Macros: beyond calorie counting
Not all calories are equal from a body composition standpoint. The distribution of protein, carbohydrates and fats determines whether you lose muscle or fat in a deficit, and whether you gain muscle or fat in a surplus. The science is clear: with 1.6-2.4 g of protein per kg of bodyweight and proper macro distribution, results are significantly better. Our macro calculator applies exactly those recommendations, backed by ISSN guidelines and Helms et al. (2014).
Scientific formulas, not estimates
iKalva uses the most validated formulas in scientific literature: Mifflin-St Jeor (1990) as the default for its higher accuracy in modern populations, Harris-Benedict revised (1984) and Katch-McArdle for athletes who know their body fat percentage. Every calculator has its sources documented in our references page.
Frequently asked questions
Are these calculators accurate? What is the margin of error?
TDEE formulas have a ±10-15% margin of error compared to actual expenditure measured by laboratory calorimetry. This is the inherent limit of any predictive equation, as individual metabolism varies between people. The right strategy: use the result as a starting point and adjust ±100-150 kcal based on your real progress over the first 2-3 weeks.
How often should I recalculate my calories?

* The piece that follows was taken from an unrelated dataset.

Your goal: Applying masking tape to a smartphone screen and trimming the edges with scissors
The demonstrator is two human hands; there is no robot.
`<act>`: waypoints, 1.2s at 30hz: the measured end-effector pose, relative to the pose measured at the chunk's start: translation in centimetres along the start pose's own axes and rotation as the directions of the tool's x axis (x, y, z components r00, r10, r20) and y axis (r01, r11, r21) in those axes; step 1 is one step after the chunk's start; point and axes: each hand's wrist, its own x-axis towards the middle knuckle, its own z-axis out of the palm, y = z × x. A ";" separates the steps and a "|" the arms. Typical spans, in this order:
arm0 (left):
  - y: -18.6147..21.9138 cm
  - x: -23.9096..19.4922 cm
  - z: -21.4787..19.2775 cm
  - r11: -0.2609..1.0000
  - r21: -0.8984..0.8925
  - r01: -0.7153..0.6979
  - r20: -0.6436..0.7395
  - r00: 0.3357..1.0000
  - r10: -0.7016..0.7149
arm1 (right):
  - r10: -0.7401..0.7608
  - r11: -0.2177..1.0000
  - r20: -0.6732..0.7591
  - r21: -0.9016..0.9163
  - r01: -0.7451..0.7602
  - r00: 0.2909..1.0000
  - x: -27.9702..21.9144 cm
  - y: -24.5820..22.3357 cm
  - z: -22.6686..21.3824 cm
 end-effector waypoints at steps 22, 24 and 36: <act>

Recalculate whenever your weight changes by more than 3-4 kg, or every 4-6 weeks during an active phase. Basal metabolism decreases as you lose weight — the TDEE you had at 80 kg is no longer valid at 75 kg. Ignoring this adjustment is one of the most common causes of plateaus in fat loss diets.

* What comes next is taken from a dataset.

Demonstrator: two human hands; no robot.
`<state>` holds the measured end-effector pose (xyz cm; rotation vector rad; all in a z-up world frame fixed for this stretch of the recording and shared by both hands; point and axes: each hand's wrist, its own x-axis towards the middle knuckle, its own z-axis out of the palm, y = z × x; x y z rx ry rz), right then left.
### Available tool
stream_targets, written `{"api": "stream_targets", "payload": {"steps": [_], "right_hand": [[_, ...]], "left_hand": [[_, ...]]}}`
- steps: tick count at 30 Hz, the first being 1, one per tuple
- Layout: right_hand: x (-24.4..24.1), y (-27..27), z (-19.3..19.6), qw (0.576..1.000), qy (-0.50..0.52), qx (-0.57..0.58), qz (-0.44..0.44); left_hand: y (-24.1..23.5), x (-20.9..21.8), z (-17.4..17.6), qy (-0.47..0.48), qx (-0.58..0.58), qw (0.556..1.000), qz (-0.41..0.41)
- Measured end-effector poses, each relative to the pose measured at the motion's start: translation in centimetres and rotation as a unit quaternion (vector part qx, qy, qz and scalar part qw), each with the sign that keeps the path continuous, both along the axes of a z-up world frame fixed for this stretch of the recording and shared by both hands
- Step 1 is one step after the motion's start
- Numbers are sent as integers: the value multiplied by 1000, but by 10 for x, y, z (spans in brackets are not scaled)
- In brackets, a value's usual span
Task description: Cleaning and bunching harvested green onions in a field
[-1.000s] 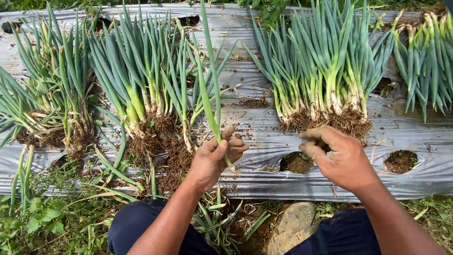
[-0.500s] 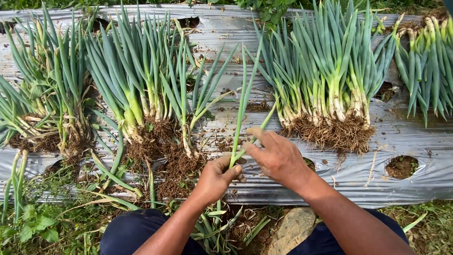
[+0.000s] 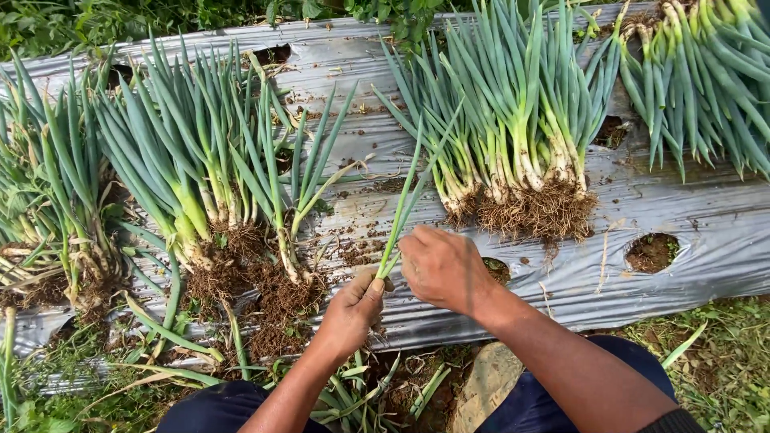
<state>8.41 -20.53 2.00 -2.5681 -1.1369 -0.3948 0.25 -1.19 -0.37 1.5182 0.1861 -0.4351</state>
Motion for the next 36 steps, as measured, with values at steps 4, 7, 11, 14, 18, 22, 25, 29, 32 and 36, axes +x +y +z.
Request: {"api": "stream_targets", "payload": {"steps": [4, 7, 11, 14, 18, 22, 25, 29, 32, 36], "right_hand": [[29, -28, 18, 988, 25, 49, -144], [36, -52, 84, 833, 402, 151, -348], [11, -48, 55, 840, 496, -11, -222], [-15, -19, 49, 845, 512, 39, -151], [-37, 17, 48, 807, 571, 83, -123], [-39, 20, 37, 818, 547, 118, -134], [-35, 15, 29, 839, 526, 99, -101], [-24, 5, 45, 813, 562, 98, -119], [-9, -8, 57, 814, 546, 147, -134], [36, -55, 102, 803, 499, 204, -252]], "left_hand": [[5, -7, 23, 57, 60, 996, -30], [20, -10, 2, 45, -95, 994, -4], [14, -3, -8, 55, -247, 962, 99], [0, -2, -12, 53, -304, 942, 132], [-19, 0, -4, 88, -317, 934, 141], [-28, -4, -2, 107, -352, 919, 143], [-35, -5, 12, 150, -374, 897, 183], [-35, -6, 11, 150, -344, 915, 145], [-38, -15, 21, 95, -188, 974, 85], [-36, -55, 3, -112, -35, 983, 144]]}}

Can I lose fat and gain muscle at the same time?
Yes, but with conditions. Body recomposition (losing fat and gaining muscle simultaneously) is achievable for beginners, people with excess body fat, or those returning to exercise after a break. In experienced trainees it is much slower. It requires eating at caloric maintenance with high protein intake (2.0-2.4 g/kg) and progressive strength training.
In what order should I use iKalva's calculators?
The logical flow is: 1) TDEE Calculator — how many calories you burn per day; 2) Calorie Deficit Calculator — how many you should eat based on your goal and desired pace, with an estimated date; 3) Macro Calculator — how to split those calories into protein, carbs and fat. Each result feeds the next step.
What is the difference between the calorie deficit calculator and the macro calculator?
The calorie deficit calculator tells you how many total daily calories to eat and when you'll reach your target weight. The macro calculator goes a step further: it splits those calories into protein, carbohydrates and fat based on your specific goal. Ideally, use them in that order.
Is BMI a good health indicator?
BMI is useful as a population-level reference but fails at the individual level: it does not distinguish between muscle mass and fat. A muscular person may have an 'overweight' BMI without excess fat. Complement BMI with waist circumference (< 94 cm for men, < 80 cm for women per WHO) or body fat percentage for a more complete assessment.